Along with sexual assault, similar arguments can be made regarding another harmful aspect of Greek life at Duke: exclusivity. It is commonly known that Greek life disproportionately excludes people who are of color, queer, and/or of lower socioeconomic class. The Greek organizations which are formed, as a result, are largely made up of wealthy, cis-gender, white individuals. Critics say that this serves to “uphold and enforce white supremacy, classism, and heteropatriarchal norms.” They are right. 

However, we ought to understand that exclusion and the bigoted attitudes which flow from it is an issue endemic to all college campuses. Greek life is a non-factor at Brown, for example, but a survey of undergraduates found a striking lack of racial and socioeconomic mixing within the student body. This is because of a human tendency for people to more readily form groups among individuals who have some sense of shared identity. As such, abolishment of Greek life will not lead to utopian levels of identity mixing among Duke’s student population. Rather, social barriers will still be drawn across racial and socioeconomic boundaries and the bigotry which stems from this homogenization will be no less of a problem. 

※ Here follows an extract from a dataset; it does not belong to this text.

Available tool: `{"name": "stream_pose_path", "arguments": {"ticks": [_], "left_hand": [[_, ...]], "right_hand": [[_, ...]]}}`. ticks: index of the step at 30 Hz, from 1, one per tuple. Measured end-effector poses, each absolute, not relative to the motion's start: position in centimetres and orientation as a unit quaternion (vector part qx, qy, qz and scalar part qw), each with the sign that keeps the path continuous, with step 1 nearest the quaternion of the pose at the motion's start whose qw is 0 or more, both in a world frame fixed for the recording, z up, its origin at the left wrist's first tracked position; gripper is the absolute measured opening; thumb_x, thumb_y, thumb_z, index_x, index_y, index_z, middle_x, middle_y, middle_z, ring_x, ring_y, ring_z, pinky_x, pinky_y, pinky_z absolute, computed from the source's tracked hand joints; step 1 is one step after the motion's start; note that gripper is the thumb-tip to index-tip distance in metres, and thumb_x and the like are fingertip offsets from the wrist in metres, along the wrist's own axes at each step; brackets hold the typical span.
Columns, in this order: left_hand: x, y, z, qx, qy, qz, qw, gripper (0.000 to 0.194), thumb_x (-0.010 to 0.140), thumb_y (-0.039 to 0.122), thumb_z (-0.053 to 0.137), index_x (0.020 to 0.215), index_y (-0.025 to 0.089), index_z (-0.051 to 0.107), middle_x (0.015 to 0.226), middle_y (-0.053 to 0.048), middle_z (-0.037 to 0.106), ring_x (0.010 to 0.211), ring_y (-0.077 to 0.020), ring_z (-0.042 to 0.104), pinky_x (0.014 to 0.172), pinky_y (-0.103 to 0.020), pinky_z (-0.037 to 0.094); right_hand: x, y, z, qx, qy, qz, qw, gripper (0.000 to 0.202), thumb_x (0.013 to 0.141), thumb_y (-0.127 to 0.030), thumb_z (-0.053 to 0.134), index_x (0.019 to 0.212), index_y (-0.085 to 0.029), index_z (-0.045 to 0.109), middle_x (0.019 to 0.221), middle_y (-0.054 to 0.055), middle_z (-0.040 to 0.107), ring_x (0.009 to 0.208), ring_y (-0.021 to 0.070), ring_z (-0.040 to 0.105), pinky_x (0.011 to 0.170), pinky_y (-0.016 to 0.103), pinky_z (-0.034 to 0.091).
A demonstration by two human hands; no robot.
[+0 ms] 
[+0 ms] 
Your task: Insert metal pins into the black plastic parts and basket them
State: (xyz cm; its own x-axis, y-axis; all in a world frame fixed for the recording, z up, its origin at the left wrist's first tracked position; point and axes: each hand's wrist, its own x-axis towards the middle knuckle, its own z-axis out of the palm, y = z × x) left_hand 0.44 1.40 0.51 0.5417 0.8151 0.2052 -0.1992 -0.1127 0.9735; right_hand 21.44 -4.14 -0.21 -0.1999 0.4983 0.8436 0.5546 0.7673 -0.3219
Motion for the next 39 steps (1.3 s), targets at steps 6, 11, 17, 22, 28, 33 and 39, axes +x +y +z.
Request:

Abolish proponents might point to a system of living-learning communities which could occupy the space once offered by Greek life and SLGs. Here I question how far our community and the university would be willing to go. Are we willing to deprive people of choosing who they get to live with? Do we want to do away with selective living groups? So long as we are willing to let student-run groups select their members, they will always exclude others. And so long as our society values whiteness and wealth, the ‘coolest’ groups will largely be made up of wealthy, white individuals who take comfort in being with people of similar backgrounds. Greek life may not always be around to keep Duke’s most privileged students at the top of the social hierarchy, but whatever system comes next will do no worse of a job than its predecessor. And if it does, it will not be because the system itself is inherently better but because the people who constitute it are inherently different.

The ugly truth about Greek life is that it is not what plagues Duke’s campus. We are. Greek life does not make sex-offenders out of good people, nor does it make us any more exclusive than we naturally are as humans. I’d honestly even say it isn’t the reason why some of us are partying during a pandemic (who would’ve thought that the people who like to party more than others would party more than others during a pandemic?). Conversations on campus should thus not focus on how to regulate organizations, but individuals within them. 

While I sympathize with their cause, abolitionists may end up doing more harm than good. Should they force the University’s hand, Duke will be able to claim for years to come that it has made sufficient progress on issues that will not be any more solved than they are today. This, of course, will allow admin to further avoid investing in a system which holds its highest paying customers accountable. And in this likely scenario, we all lose. 

[1] This statistic includes women who believed that they were the victims of sexual violence while incapacitated. The Princeton-reported figure of 22 percent does not include such women, and, as such, cannot be used as an accurate metric of sexual assault on campus.

Ivan Petropoulos is a Trinity sophomore. His column usually runs on alternate Tuesdays.